Photo Courtesy of Daniel Mendez
A casual conversation with a neonatal intensive care nurse inspired Daniel Mendez to start thinking about how he could play a role in developing medical technology.
The nurse told the UTSA alumnus that part of her routine included rotating the heads of premature babies every hour to prevent deformation.
In the age of booming medical technology, Mendez was astounded that a better solution did not exist. So with the help of fellow UTSA mechanical engineering majors Israel Cruz and Nicholas Flores, Mendez set out to create one: GELShield™.
GELShield™, a headband-like protection device containing an aqueous gel distributes the weight of newborn babies’ heads and reduces pressure points in their skulls.
Five years later, GELShield™ has received FDA approval, and the student-led team has evolved into a full-fledged San Antonio company: Invictus Medical.
The three teammates, whose project received an A, addressed the need to prevent head molding
“It wasn’t until we had a nurse ask us when she could purchase the device that we realized we had stumbled upon something that could really change the medical landscape for preemies,” Mendez says.
After that, the team — under the company name Invictus — decided to enter its prototype of GELShield ™ into the Center for Innovation and Technology Entrepreneurship’s (CITE) $100,000 competition. “The rest is history,” says Mendez.
Many winners of the CITE competition execute MicroExits, a website that connects entrepreneurs looking to fund their startup companies with relevant investors based on social connections and matching algorithms. The winners sell their technologies and companies after the competition.
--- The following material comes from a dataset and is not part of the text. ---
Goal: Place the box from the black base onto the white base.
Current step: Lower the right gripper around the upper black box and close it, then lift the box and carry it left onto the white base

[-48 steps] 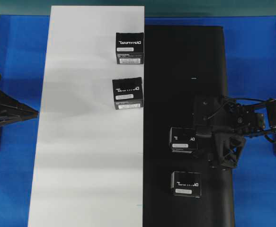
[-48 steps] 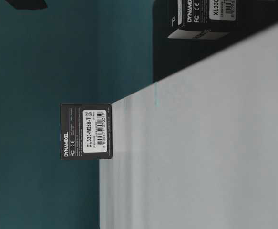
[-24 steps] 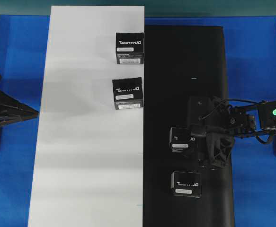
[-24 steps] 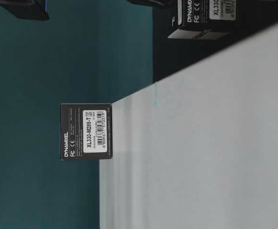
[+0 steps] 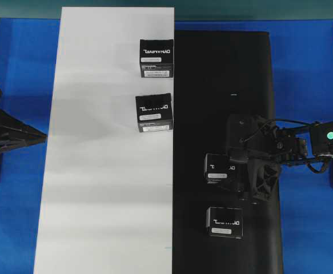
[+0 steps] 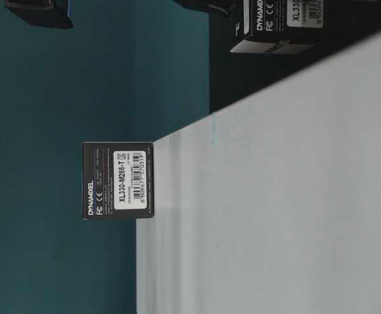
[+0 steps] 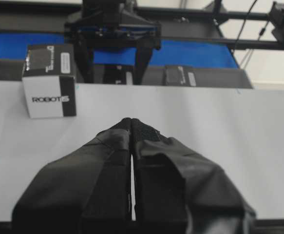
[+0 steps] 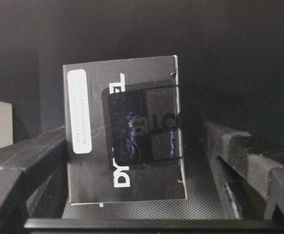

CITE is an interdisciplinary center in UTSA’s colleges of Business and Engineering. The center hosts a biennial Student Technology Venture Competition in which senior business and engineering students collaborate to develop an innovative technology along with a business plan to successfully develop a new company. The top three teams compete for the $100,000 prize pool in funding and services to launch their company.
Not one of the three original members of Invictus was able to remain with Invictus Medical too long after the company formed. “Over time the company demanded more and more expertise and experience in different facets of the commercialization of medical devices,” says Mendez. “Eventually we had all ended up replacing ourselves with individuals who had spent their entire careers doing what we were having to learn on the fly.”
“We were solving a problem that had no current solution. We really took the time to understand both the consumer and the marketplace, and our solution seemed so obvious, it was easy to get people on board,” explains Mendez who attributes his team’s success at the CITE competition to the team’s ability to address an unmet need.
Establishing cognitive development as its top priority, Invictus Medical has been approved for $1 million in grants through the National Science Foundation to bring other forms of innovation to the forefront of medicine.
Mendez characterizes this decision as risk management, because as a startup with investors depending on them, “you quite literally cannot afford to make learning mistakes.” He believes that the ability to communicate with potential investors so that they have the utmost confidence in the team’s plan is integral to winning the Student Technology Venture Competition.
“Coming up with a great solution to a real problem is a feat in itself,” explains Mendez. “Being able to convince people to give you millions of dollars is another.”
Mendez offers advice for future competitor hopefuls: “communicate the problem, your solution and properly incentivize people to invest.”
CITE’s next Student Technology Venture Competition will take place in December 2015.